Republicans have been pushing Northam, a Democrat, to open sooner, like some other Southern states have done.

In a letter sent to Northam last week, Virginia Beach Mayor Bobby Dyer asked for beaches to be opened in Phase One of Northam's "Forward Virginia Blueprint," saying Virginia Beach's 28 miles of beachfront help create one of the top economic engines for Virginia Beach and the Commonwealth.

Northam previously said during Phase One, many businesses could start to re-open with strict safety restrictions, continued social distancing, continued teleworking and face coverings recommended in public.

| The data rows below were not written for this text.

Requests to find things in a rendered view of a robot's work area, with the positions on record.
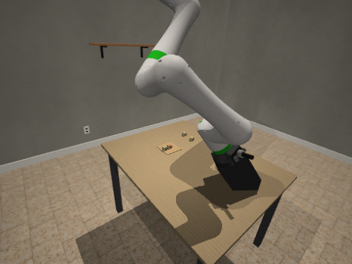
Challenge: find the tan flat mat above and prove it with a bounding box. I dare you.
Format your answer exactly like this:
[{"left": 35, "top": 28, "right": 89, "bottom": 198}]
[{"left": 158, "top": 142, "right": 181, "bottom": 155}]

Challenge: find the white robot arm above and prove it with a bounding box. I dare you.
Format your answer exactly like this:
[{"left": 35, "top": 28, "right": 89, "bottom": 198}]
[{"left": 135, "top": 0, "right": 254, "bottom": 166}]

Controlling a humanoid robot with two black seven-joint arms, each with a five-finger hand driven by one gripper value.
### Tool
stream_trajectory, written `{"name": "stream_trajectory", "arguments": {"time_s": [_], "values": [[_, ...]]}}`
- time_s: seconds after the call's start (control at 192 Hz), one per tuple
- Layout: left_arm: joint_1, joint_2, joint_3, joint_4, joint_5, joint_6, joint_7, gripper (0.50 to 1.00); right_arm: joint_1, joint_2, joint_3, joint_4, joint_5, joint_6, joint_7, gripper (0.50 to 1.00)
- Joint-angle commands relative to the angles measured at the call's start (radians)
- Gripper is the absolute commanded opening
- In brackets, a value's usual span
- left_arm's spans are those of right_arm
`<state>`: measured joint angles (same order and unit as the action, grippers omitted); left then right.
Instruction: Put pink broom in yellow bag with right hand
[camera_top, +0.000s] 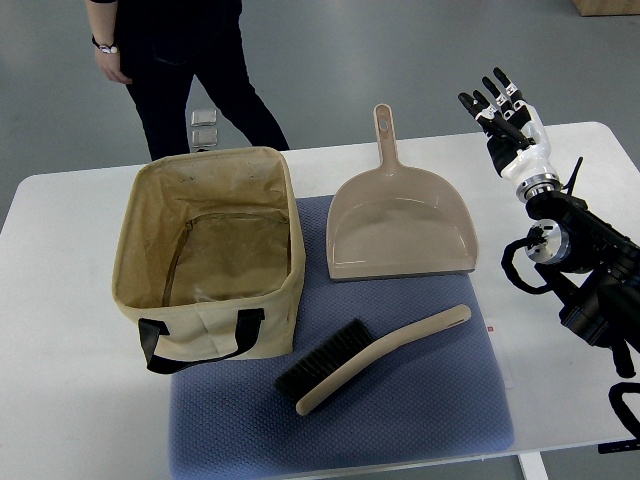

Northam said, "This virus is still here, it has not gone away and it will not go away until we have a vaccination." He added, "All our efforts have slowed its spread but have not cured the disease."

Based on data, he said Virginia will not be entering phase 1 as of this week, but possibly could enter it as soon as May 15. Northam added that it will still be safer at home and we should continue to practice social distancing and wearing face coverings.

Phase one could last for two to four weeks, according to Northam. It keeps social gatherings to less than 10 people, calls for continued social distancing, teleworking, recommends face coverings, and eases limits on faith communities and businesses.

Phase one also calls for businesses to keep physical distancing up, enhance cleaning and disinfection and workplace safety. Different industries will have different guidelines. For example, people can get haircuts, but will have to schedule appointments. Restaurants will be able to resume dine-in service, but there will be limited seating.

Northam and his staff are using healthcare data as the basis for their decisions.

"Everything you have done has truly made a difference we flattened the curve and our hospitals have not been overwhelmed," he said.